Years | Population | Registered Votes | Vote Change |
1992 | 748,596 | 348,195 | |
1997 | 757,975 | 461,481 | 113,286 |
2001 | 745,206 | 440,185 | -21296 |
2006 | 746,335 | 492,369 | 52,184 |
2011 | 752,029 | 475,496 | -16,873 |
2015 | 767,433 | 585,727 | 110,231 |
2020 | 786,559 | 661,378 | 75,651 |
Growth | 37,963 | 313,183 |
The number of people on the voters list between the 2006 and 2011 elections declined by 16,873, but after the PPP lost the majority at the 2011 elections, by 2015 the voters list had grown by 110,258 although the population had only increased by 15,404! It is not surprising that after the PPP lost the plurality in 2015, its general secretary, Mr. Bharrat Jagdeo, claimed that the Coalition (out of government mind you) had rigged the elections and filed an election petition. But who knows? I have never questioned the GS’s position on this matter and after 2015 the voters register again took off! For me the only difference between the 2020 elections and all the other claims of elections rigging is that the Caricom recount has provided concrete proof that neither the PPP nor its propagandists can overcome. The result is that even as that party continues to expend sizeable resources trying to prevent the substantive matter from being heard in the courts a recent study showed that only about 22% of Guyanese believe its story.

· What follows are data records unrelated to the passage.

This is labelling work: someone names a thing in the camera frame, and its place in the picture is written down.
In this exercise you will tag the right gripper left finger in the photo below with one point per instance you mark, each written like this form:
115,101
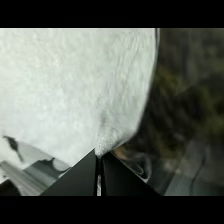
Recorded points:
80,180

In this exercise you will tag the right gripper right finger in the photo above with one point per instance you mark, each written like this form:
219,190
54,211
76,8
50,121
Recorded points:
123,181

The 2020 European Union Elections Observation Mission commented on the continuous registration process that the PPP has been trumpeting. ‘But from over 370,000 entries garnered (during the aborted 2018 house to house registration process) only 16,642 were found to be new registrants while 88,876 entries pertained to modifications to the records of already registered voters, mostly changes of addresses. The fact that such changes were recorded for almost a quarter of all enumerated persons hints at clear limitations in the ability of the existing ‘continuous’ registration system to maintain an up-to-date, accurate register. … Recommendation: Undertake a thorough update of the decade-old register well ahead of the next election cycle, based on inclusive consultations and political consensus.’ And the Caricom recount team was pellucidly clear: ‘As a minimum condition of electoral reform, the Team recommends the urgent need for the total re-registration of all voters in Guyana.’
Did Guyana ever return to democracy? Regardless of who rigged or did not rig elections and what continuous registration process exists, the electoral register is bloated, open to abuse and so must be immediately cleansed by way of total re-registration if there is to be any hope of holding free and fair elections in which the citizens believe. The EU reminded us that decisions having to do with elections should result from ‘inclusive consultations and political consensus’. It will be nonsensical and undemocratic to go to any elections with the current bloated list.